** About this exercise **
The listing below should be printed exactly, though its pictures must not be.

•••

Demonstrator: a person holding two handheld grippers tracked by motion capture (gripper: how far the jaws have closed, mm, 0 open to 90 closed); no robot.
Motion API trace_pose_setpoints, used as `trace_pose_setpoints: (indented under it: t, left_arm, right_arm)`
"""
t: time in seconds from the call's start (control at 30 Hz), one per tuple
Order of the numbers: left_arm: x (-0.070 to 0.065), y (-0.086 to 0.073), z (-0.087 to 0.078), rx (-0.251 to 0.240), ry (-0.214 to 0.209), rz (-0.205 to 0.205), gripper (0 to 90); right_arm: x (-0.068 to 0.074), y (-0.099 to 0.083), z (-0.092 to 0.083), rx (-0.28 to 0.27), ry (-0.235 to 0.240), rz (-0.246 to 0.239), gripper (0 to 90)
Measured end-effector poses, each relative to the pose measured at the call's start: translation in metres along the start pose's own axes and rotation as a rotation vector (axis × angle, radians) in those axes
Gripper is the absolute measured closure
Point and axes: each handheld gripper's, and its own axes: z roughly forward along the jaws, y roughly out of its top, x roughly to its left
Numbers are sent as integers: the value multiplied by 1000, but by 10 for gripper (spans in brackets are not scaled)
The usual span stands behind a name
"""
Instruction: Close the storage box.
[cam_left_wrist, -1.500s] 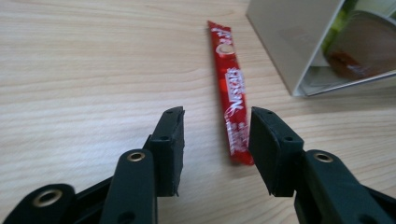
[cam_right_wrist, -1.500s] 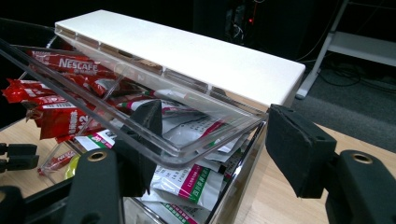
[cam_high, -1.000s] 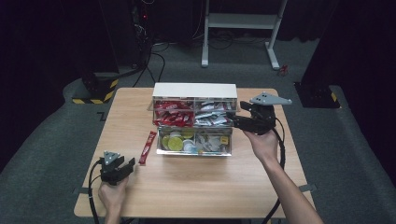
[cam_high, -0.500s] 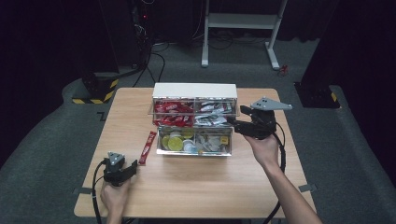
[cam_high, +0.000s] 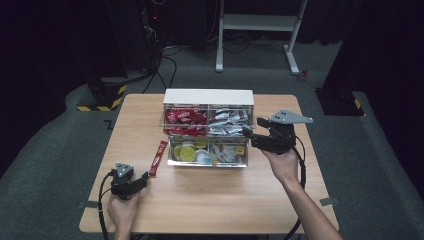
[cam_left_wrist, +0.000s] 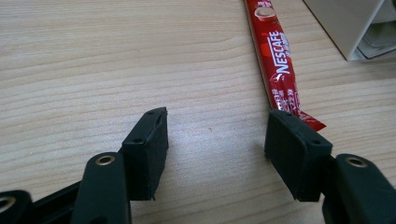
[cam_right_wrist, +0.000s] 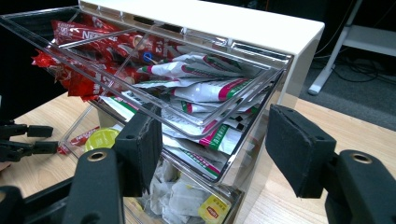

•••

** Exercise answer **
Demonstrator: a person holding two handheld grippers tracked by motion capture (gripper: how far the jaws have closed, mm, 0 open to 90 closed); no robot.
Motion API trace_pose_setpoints, used as `trace_pose_setpoints: (indented under it: t, left_arm, right_arm)`
"""
t: time in seconds from the call's start (control at 30 Hz), one per tuple
Order of the numbers: left_arm: x (-0.070 to 0.065), y (-0.086 to 0.073), z (-0.087 to 0.078), rx (-0.251 to 0.240), ry (-0.214 to 0.209), rz (-0.205 to 0.205), gripper (0 to 90); right_arm: x (-0.068 to 0.074), y (-0.099 to 0.083), z (-0.092 to 0.083), rx (-0.28 to 0.27), ry (-0.235 to 0.240), rz (-0.246 to 0.239), gripper (0 to 90)
Measured end-effector poses, each relative to the pose measured at the call's start: translation in metres along the start pose's own axes and rotation as a rotation vector (axis × angle, radians) in those axes
Gripper is the absolute measured closure
Point and axes: each handheld gripper's, and its own axes: z roughly forward along the jaws, y roughly out of its top, x roughly to its left
Numbers are sent as integers: the value multiplied by 1000, but by 10 for gripper (spans in brackets are not scaled)
The usual span stands behind a name
"""
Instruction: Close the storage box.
[cam_left_wrist, -1.500s] 
[cam_right_wrist, -1.500s] 
[cam_high, -1.000s] 
[cam_high, -0.500s] 
[cam_high, +0.000s] 
[cam_left_wrist, +0.000s] 
[cam_right_wrist, +0.000s] 

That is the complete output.